◆ **Stored items from a collection**:
----

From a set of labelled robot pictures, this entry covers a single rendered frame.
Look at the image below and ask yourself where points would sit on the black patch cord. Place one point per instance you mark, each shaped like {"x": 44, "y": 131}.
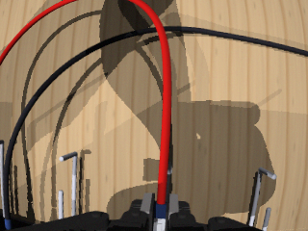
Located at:
{"x": 64, "y": 67}

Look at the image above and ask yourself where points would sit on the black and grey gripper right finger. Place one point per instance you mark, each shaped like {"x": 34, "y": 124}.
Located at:
{"x": 182, "y": 215}

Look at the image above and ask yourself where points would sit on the red cable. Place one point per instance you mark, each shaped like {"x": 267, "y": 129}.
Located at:
{"x": 166, "y": 118}

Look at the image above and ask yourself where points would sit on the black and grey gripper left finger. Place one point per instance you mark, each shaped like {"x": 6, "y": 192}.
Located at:
{"x": 140, "y": 218}

----

◆ **Work item**: Search the data for the string "grey". List each line that has it.

◆ **Exercise answer**:
Look at the image above and ask yourself where points would sit on the black and grey gripper right finger. Place one point per instance you mark, each shaped like {"x": 34, "y": 124}.
Look at the image above and ask yourself where points would sit on the black and grey gripper left finger. Place one point per instance you mark, each shaped like {"x": 6, "y": 192}.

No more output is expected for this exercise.